# Creating a Voxel51 Dataset from SkyScan Images
This notebook will create a Voxel51 dataset from images captured by SkyScan. The images will be labeled with the ICAO24 identifer from the ADS-B broadcast.

In [1]:
# Authors: Luke Berndt, John Speed Meyers
# SkyScan Project
# IQT Labs, IQT

In [15]:
import glob
import os
import random #not needed in production build

import fiftyone as fo

In [12]:
# Name of the Voxel51 dataset. It should not exist already.
DATASET_NAME="jsm-test-dataset"
# Directory with the images.
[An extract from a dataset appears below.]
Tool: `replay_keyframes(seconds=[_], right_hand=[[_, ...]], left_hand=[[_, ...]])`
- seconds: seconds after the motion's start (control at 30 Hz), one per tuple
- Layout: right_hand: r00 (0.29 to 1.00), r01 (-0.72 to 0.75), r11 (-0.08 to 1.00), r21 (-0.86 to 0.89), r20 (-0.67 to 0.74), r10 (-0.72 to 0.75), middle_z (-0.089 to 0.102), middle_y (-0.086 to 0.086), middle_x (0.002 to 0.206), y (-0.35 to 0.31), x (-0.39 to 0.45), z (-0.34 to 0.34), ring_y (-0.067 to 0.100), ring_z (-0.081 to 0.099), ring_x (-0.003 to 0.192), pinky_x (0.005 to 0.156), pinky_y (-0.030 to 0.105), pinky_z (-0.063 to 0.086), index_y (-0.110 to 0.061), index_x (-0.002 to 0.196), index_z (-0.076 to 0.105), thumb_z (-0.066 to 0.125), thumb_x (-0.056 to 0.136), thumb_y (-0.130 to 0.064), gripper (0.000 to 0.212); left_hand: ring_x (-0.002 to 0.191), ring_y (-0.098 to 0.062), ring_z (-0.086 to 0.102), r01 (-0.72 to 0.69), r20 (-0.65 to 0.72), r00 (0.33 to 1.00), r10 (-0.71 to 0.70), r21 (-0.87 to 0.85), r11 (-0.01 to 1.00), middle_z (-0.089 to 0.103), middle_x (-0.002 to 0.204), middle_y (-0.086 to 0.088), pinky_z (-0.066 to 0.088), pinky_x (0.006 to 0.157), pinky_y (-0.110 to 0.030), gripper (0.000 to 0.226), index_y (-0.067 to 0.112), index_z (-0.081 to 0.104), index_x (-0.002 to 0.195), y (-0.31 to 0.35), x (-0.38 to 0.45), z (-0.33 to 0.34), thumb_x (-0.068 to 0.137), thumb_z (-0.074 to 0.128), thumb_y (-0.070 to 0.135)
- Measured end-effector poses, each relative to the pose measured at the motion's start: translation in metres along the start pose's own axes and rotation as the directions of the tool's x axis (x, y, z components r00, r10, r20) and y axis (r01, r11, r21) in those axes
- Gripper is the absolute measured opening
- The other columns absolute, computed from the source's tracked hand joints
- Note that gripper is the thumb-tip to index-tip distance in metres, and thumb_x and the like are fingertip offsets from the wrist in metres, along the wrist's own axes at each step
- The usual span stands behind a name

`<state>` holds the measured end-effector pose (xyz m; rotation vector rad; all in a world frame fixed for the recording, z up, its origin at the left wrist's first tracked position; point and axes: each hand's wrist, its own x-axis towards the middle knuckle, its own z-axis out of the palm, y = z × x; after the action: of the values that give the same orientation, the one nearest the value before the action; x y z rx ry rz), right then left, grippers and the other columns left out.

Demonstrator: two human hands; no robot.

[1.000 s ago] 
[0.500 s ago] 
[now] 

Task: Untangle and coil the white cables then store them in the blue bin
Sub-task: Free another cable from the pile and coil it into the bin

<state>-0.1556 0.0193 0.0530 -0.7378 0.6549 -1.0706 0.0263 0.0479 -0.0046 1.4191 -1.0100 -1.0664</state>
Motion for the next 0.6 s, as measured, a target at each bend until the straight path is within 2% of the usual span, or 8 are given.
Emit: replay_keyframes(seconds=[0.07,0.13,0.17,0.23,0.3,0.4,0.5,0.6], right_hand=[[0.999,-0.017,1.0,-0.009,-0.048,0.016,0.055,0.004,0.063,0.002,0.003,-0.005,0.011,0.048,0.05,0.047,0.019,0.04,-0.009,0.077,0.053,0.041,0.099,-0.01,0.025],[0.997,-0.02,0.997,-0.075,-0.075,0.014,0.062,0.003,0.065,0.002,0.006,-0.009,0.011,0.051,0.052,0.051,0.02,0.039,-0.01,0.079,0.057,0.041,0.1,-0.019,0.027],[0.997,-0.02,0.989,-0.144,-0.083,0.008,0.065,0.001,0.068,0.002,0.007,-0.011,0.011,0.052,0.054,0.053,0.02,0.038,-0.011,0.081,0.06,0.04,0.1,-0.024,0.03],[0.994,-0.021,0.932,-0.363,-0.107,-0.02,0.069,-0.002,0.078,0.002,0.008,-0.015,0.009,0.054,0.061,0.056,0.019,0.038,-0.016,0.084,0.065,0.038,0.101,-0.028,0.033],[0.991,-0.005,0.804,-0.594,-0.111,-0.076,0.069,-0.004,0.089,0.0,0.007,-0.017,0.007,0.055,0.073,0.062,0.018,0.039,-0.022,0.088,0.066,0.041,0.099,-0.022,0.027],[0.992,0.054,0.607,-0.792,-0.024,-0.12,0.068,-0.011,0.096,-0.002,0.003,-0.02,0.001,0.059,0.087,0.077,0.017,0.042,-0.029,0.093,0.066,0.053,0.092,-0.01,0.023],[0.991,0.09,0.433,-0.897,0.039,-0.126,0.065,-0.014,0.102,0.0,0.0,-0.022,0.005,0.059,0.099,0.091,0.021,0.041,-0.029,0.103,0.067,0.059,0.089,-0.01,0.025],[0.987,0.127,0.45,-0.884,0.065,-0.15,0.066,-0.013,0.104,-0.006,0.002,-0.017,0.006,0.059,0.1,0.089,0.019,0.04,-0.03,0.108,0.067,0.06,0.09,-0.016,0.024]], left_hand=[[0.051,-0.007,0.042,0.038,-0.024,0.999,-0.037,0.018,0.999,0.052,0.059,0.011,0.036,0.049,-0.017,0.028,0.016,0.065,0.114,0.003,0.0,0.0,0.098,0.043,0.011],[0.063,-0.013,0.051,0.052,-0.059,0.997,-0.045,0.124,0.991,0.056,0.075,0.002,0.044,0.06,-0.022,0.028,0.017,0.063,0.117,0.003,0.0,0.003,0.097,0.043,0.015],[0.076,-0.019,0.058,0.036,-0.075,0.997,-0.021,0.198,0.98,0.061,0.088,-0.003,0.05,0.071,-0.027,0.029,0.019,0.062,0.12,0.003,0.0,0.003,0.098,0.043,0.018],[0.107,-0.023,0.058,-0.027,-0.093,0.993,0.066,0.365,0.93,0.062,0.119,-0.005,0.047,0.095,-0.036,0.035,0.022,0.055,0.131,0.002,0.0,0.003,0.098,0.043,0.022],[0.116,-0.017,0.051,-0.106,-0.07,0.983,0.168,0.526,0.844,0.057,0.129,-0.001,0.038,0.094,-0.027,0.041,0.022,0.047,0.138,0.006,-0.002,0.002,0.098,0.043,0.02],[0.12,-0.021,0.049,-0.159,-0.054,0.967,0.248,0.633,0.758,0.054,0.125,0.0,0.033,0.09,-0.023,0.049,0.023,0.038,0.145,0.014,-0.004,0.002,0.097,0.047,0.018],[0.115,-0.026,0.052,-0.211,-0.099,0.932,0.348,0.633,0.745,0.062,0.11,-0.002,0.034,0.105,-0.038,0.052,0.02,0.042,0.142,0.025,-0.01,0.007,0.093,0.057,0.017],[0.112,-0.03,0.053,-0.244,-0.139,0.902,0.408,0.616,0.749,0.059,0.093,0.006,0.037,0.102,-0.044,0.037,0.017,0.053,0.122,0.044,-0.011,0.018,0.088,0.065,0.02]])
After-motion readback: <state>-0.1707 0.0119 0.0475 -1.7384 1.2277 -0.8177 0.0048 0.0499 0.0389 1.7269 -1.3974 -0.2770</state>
It should be mapped into the container using the Docker volume command.
IMAGE_DIR="/images"
DATASOURCE_NAME="testPlaneDetect"

In [18]:
def build_image_list(file_path):
    """Create a list of plane data dicts.
    
    Extract plane data from from jpg filenames.

    The plane image filenames follow a strict naming convention.
    For instance, ac760d_194_50_11882_2021-05-13-14-13-42.jpg translates to
    ac760d - plane_id, aka ICAO 24
    194 - plane bearing
    50 - plane elevation
    11882 - plane distance
    TODO: external_id - ????
    
    Args:
        file_path - Path to images
        
    Returns:
        (list) image_list - a list of plane dict objects
    """
    image_list = []
    imageNum = 0
    for folder, _, files in os.walk(file_path):
        for file in files:
            if file.endswith(".jpg"):
                # extract metadata for each plane from filename
                image_filename = os.path.basename(file)
                ##### - added code
                # FOR TESTING PURPOSES
                # changes the path for all the images to be compatible with the notebooks
                # randomly assigns a plane_id_num to each 
                plane_id_num = random.randint(0,2)
                plane_id_str
                match plane_id_num:
                    case 0:
                        plane_id_num = "ac760d"
                    case 1:
                        plane_id_num = "abc123"
                    case 2:
                        plane_id_num = "xyz456"
                        
                        
                image_filename = plane_id_num + "_" + imageNum
                imageNum+=1
                
                
                #####
                external_id = os.path.splitext(image_filename)[0]
                image_path = os.path.abspath(os.path.join(folder, file))
                plane_id = external_id.split("_")[0]
                #plane_bearing = external_id.split("_")[1]
                #plane_elevation = external_id.split("_")[2]
                #plane_distance = external_id.split("_")[3]
                # place plane image data in a dict
                item = {"file_path": image_path,
                        "external_id": external_id,
                        #"bearing": plane_bearing,
                        #"elevation": plane_elevation,
                        #"distance": plane_distance,
                        "icao24": plane_id}

                image_list.append(item)

    return image_list

## Create or load dataset

In [19]:
# Create dataset
# cell time estimate: 15 seconds

# attempt to open dataset
try:
    dataset = fo.Dataset(name=DATASET_NAME)
    dataset.persistent = True
    print("Created {} dataset".format(DATASET_NAME))
# If the dataset already exists, load it instead 
except ValueError:
    dataset = fo.load_dataset(name=DATASET_NAME)
    print("Dataset already exists.Loaded {} dataset".format(DATASET_NAME))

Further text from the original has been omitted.